LE LAND ART URBAIN, RESOLUMENT ECOLOGIQUE
Le Land Art converge lui aussi vers les tendances de l’art urbain : se rapprochant des zones peuplées, il a pour but de sensibiliser les urbains à de grandes thématiques. La sixième édition de Lausanne-Jardins, notamment, propose d’adopter un regard différent sur la ville, avec comme thème la terre, rappelant ainsi la toute première exposition de Land Art EarthWork. Sous forme de concours, l’évènement a pour but de faire appel à des paysagistes, architectes, concepteurs, artistes, afin de mettre en place une vingtaine de jardins destinés à s’insérer dans l’espace urbain en traversant la ville d’Ouest en Est. Véritable “Laboratoire en ville grandeur nature”, le projet comporte des jardins, mais également des installations, sculptures, faisant honneur aux ressources fondamentales comme la terre mais aussi l’eau à l’aune des bouleversements climatiques.
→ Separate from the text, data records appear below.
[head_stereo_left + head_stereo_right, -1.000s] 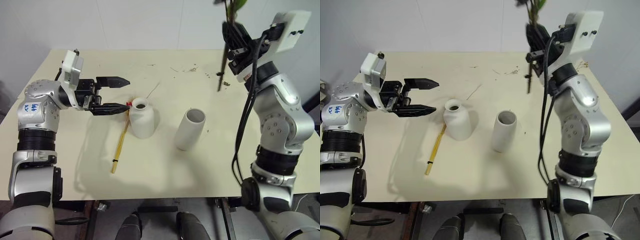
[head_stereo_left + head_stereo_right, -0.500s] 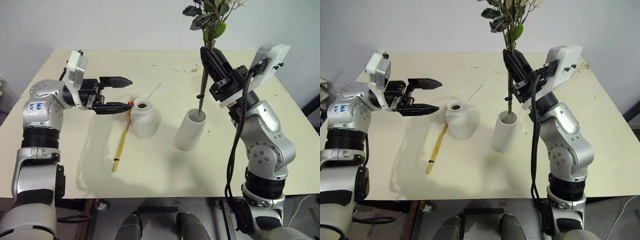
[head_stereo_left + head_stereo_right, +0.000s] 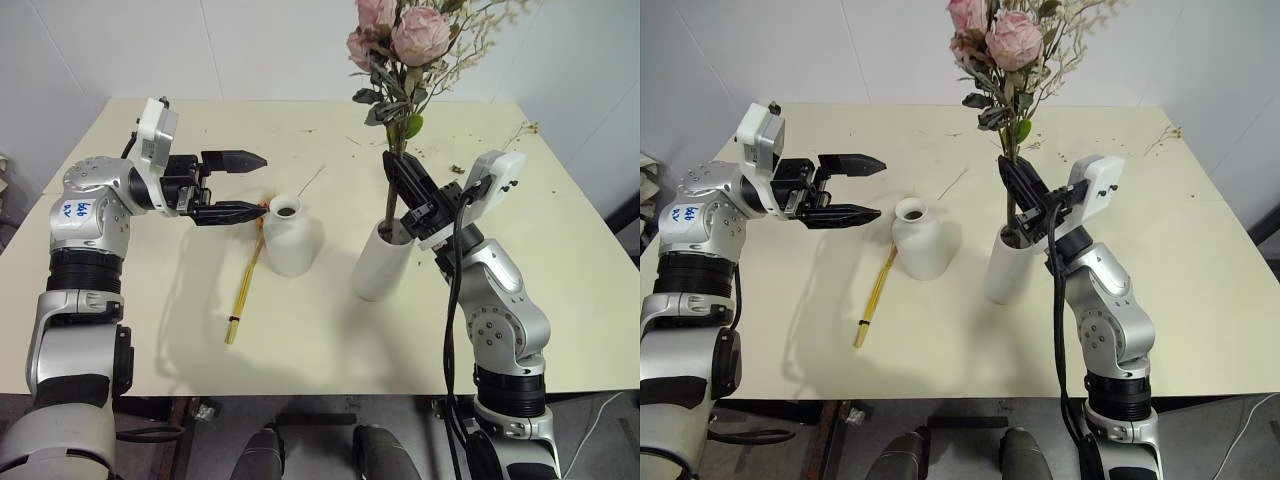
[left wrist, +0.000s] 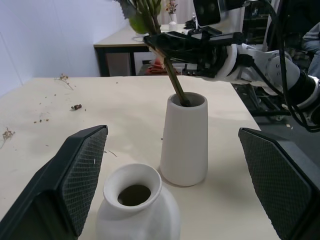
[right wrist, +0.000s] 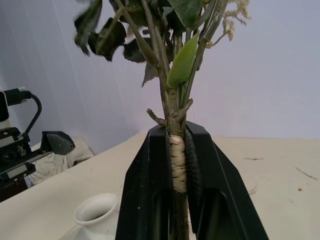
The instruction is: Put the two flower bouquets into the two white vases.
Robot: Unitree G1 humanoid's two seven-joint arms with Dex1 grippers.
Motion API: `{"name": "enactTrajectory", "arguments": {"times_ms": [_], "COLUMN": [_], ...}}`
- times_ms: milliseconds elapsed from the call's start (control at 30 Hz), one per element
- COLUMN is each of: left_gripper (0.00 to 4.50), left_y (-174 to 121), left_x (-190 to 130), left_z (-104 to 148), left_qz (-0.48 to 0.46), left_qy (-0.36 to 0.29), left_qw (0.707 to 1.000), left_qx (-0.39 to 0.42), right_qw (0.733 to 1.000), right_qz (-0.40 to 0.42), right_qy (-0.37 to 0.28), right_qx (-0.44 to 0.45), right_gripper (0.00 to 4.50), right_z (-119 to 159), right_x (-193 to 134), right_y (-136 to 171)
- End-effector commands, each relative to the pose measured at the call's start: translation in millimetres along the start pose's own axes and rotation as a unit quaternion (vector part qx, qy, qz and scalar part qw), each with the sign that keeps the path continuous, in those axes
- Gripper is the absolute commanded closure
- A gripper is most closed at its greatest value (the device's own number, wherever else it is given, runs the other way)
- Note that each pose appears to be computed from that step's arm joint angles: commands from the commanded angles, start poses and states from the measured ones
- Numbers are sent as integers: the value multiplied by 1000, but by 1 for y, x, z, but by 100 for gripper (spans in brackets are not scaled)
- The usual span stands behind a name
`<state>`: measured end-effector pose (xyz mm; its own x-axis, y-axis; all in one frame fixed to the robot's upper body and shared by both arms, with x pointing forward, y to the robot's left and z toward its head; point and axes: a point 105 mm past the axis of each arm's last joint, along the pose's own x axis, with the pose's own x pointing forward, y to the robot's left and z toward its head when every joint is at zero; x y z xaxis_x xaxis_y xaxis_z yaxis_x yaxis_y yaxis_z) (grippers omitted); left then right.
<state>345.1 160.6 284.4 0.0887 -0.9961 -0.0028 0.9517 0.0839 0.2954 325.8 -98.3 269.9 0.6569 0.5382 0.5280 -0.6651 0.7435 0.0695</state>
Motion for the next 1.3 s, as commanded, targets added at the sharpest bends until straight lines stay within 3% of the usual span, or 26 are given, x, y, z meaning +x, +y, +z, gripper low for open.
{"name": "enactTrajectory", "arguments": {"times_ms": [33,167,367,567,633,867,1000,1167,1300], "left_gripper": [0,0,0,0,0,0,0,0,0], "left_y": [-7,-6,-4,-4,-3,4,23,50,51], "left_x": [-2,0,1,2,1,-4,-17,-49,-63], "left_z": [12,11,11,11,12,18,15,-3,-26], "left_qz": [-41,-40,-38,-36,-27,21,134,342,422], "left_qy": [-1,-2,-4,-8,-8,-29,-21,0,65], "left_qw": [999,999,999,999,999,998,989,939,904], "left_qx": [28,28,32,35,38,51,53,28,4], "right_qw": [1000,1000,999,986,977,943,936,944,947], "right_qz": [9,4,20,83,101,150,185,174,179], "right_qy": [-9,1,18,99,141,252,268,249,244], "right_qx": [-16,-18,-41,-102,-126,-155,-131,-126,-106], "right_gripper": [447,447,248,52,6,6,6,6,6], "right_z": [5,0,9,20,28,51,62,67,64], "right_x": [-9,-17,-25,-53,-67,-93,-93,-85,-82], "right_y": [3,-1,1,12,14,20,32,28,28]}}
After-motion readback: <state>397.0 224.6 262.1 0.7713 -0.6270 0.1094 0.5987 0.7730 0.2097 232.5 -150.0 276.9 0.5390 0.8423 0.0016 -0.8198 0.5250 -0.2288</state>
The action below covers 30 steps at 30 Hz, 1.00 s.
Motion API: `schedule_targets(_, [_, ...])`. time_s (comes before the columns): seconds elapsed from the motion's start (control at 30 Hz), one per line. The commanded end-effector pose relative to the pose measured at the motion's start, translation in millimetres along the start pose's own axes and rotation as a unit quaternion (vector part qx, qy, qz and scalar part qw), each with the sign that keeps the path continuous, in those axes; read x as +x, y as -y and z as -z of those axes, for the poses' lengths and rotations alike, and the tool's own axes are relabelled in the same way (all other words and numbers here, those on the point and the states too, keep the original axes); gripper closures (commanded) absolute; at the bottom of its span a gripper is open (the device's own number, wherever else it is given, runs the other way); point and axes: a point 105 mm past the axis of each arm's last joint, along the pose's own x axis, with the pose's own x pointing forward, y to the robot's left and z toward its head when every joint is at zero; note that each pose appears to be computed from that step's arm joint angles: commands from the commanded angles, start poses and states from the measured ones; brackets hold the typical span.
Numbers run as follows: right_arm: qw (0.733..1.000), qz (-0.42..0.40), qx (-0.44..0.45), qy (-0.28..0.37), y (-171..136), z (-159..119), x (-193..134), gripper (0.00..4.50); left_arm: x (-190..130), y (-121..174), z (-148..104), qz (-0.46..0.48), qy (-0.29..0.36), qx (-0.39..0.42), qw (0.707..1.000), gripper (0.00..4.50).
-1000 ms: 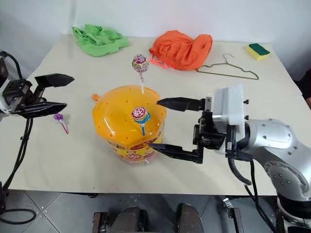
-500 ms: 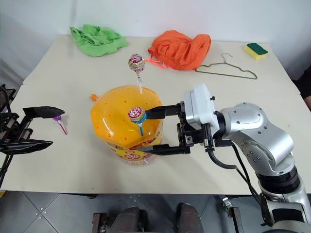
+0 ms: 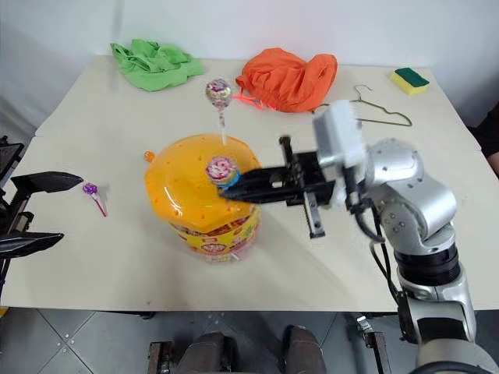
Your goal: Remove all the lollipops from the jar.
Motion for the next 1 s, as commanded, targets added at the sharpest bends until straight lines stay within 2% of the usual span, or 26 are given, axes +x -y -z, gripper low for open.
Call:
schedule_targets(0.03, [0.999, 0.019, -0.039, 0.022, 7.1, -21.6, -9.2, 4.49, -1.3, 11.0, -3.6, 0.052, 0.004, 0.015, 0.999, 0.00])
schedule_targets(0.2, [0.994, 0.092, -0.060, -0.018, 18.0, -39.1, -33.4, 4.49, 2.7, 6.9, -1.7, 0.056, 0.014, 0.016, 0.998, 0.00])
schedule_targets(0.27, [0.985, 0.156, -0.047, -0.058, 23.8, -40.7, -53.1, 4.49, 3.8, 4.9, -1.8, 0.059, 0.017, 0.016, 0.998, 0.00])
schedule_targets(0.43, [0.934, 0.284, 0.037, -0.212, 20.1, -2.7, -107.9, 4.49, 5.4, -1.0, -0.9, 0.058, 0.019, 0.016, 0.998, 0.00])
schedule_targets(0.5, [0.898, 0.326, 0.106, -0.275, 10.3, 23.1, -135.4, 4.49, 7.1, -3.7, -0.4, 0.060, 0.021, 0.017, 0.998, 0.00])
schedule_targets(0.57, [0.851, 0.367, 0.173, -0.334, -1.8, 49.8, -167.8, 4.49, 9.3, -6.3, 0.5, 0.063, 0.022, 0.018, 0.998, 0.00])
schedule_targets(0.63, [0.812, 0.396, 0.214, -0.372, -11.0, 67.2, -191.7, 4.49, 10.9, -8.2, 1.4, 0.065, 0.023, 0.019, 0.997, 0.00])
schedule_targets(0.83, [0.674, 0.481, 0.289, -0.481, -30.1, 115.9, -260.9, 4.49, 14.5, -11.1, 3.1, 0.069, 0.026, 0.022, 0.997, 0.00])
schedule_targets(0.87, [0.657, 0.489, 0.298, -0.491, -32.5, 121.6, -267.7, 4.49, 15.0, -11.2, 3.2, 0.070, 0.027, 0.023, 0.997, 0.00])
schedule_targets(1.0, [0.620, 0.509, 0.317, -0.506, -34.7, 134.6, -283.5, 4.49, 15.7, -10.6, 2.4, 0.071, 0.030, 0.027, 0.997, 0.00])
Parmi les œuvres présentées, on peut citer la balade du Parc Jean-Jacques Mercier, qui se présente comme un parc-jardin symétrique sur plusieurs paliers, avec une machine à brume qui entre en interaction avec une structure métallique : un attrape brouillard. Ces jeux entre structures permettent de mettre en valeur les éléments fondateurs du Land rt et de les percevoir d’une manière plus sensible ; on est loin du brutalisme technologique des années 70. Le cycle de l’eau est abordé via ces brumes qui tempèrent les îlots de chaleur. Les modes de récupération en ruissellement, les attrapes-brouillards ainsi que les machines à brume nous questionnent sur les différentes formes qu’elle peut prendre en la rendant ludique et intrigante. Enfin, une place de choix est donnée aux arbres, qui murmurent aux oreilles des visiteurs les noms des arbres disparus et ceux présents dans le jardin.
On peut identifier le point de liaison entre ces deux arts d’abord antinomiques puis complémentaires avec, en 1974, le projet Cadillac Ranch du collectif Ant Farm, où l’œuvre était aussi mise à disposition des graphistes. Elle prenait la forme de voitures implantées à la verticale dans le sol, afin de nous questionner sur notre impact sur le paysage .
Finalement, ces deux mouvements nous font réfléchir sur notre place au sein de l’environnement qui nous entoure. Depuis le Nevada jusqu’à Lausanne, on aperçoit le reflet de nos préoccupations et de notre perception de nous même dans notre habitat.